As I stare down the tomatoes in the grocery store this time of year, I’ve begun to think that, in fact, a few bad spots are just what produce needs. It seems as though grocery store produce has stopped going bad, and too-perfect produce is a sign of trouble.
It’s hard enough to get Americans to purchase raw ingredients rather than easy and convenient prepackaged meals. Produce that doesn’t spoil as fast sounds great — it’s cost effective for the grocer and the consumer, neither of whom wants to trash molded peaches or rotten zucchini.
Among the many strange and harmful tactics employed to “protect” crops (but more often profits), the answer to the mystery of the missing rot is actually quite simple: If you remove what the bacteria want, they won’t attack.
Here’s the catch, though. What bacteria, fungi and bugs want is what we want, or at least should want: nutrients.
Every other creature on the planet seems to be substantially less bogged down with such dilemmas as “Nacho Cheese or Cool Ranch?” They tend to be unconcerned with what price has been slapped on which variety of apple, and they could care less about what the FDA has deemed healthy. Bacteria care about one thing: keeping themselves alive and reproducing. To do that, they need nutrients.
To that end, they’re going to spoil whatever’s got the goods. An orange sitting on your table? They’re on it. Frosted Strawberry Milkshake Pop Tart? Don’t hold your breath.
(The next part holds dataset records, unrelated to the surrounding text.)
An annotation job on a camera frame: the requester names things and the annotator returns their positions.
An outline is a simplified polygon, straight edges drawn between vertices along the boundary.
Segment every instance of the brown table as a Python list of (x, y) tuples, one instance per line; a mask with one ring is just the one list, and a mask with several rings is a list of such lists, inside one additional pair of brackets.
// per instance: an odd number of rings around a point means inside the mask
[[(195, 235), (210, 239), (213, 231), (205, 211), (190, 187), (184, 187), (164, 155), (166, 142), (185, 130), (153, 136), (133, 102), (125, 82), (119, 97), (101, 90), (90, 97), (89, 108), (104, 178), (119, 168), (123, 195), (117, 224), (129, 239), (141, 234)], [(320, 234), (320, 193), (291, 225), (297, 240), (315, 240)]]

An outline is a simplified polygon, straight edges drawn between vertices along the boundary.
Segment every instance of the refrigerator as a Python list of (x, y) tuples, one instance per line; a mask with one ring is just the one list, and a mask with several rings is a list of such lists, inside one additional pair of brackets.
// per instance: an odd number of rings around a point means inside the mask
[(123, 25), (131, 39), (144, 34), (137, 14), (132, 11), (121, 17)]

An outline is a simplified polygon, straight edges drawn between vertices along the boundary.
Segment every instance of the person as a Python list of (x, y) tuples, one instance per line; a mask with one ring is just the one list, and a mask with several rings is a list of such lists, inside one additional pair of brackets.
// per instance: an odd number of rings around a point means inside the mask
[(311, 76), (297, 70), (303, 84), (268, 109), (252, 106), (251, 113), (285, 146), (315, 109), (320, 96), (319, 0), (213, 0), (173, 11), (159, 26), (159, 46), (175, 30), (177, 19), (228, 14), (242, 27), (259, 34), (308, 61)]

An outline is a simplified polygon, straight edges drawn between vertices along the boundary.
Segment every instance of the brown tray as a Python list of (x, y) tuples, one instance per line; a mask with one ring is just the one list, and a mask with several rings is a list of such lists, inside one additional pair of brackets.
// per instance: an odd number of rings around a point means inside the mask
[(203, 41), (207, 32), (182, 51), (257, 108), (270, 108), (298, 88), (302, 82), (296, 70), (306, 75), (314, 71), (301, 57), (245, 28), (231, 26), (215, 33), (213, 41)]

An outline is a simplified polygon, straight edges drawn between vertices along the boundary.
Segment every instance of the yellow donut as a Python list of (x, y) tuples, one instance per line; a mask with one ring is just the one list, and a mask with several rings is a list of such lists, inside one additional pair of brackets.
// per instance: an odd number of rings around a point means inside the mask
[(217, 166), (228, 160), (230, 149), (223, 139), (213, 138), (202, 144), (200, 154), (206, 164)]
In fact, stick it in a time capsule, and with maybe a little bit of added staleness, your grandchildren can dine with confidence on what only our species would ever dare to call sustenance.
Fruit and vegetable growers pull off this little nutrient bait-and-switch by harvesting produce long before it’s ripe and at its nutritional peak. They then use techniques such as gassing the produce to create a product that’s aesthetically ripe but nutritionally devoid. The bacteria see it coming, but most consumers think they’re getting the healthy benefits of produce that they’ve sacrificed the convenience of faster foods for.
Like most grocery store shoppers, I’m used to having access to a wide variety of produce without any concern for seasonality, which is why I can buy tomatoes in January. A few days ago I found my January tomatoes hidden behind some jars, lurking there for who knows how long, but still as blemish-free as the day I bought them.
I chopped them up and tossed them with some pasta. They were grainy, watery and awful, a world apart from my grandfather’s.
— McConnell is a Dallas junior in journalism.